- _Exercise prompt_:
In the data below, find the line containing "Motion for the"; reproduce that line and all subsequent lines exactly, and nothing else.

- _Available data_:
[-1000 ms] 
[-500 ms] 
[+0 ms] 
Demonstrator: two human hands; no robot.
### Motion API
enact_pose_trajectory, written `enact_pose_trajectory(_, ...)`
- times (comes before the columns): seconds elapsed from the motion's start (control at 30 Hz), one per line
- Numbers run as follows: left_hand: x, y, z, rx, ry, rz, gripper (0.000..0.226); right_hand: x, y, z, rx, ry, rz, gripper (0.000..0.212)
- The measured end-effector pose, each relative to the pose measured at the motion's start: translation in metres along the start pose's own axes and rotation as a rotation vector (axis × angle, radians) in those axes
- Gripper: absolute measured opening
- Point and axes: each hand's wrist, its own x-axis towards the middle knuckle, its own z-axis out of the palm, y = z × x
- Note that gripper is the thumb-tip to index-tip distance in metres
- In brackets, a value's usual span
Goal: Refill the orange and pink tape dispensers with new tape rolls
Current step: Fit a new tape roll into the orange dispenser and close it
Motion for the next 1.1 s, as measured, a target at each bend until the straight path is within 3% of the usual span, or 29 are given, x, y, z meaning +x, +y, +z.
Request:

- _Solution to the problem_:
Motion for the next 1.1 s, as measured, a target at each bend until the straight path is within 3% of the usual span, or 29 are given, x, y, z meaning +x, +y, +z.
Request:

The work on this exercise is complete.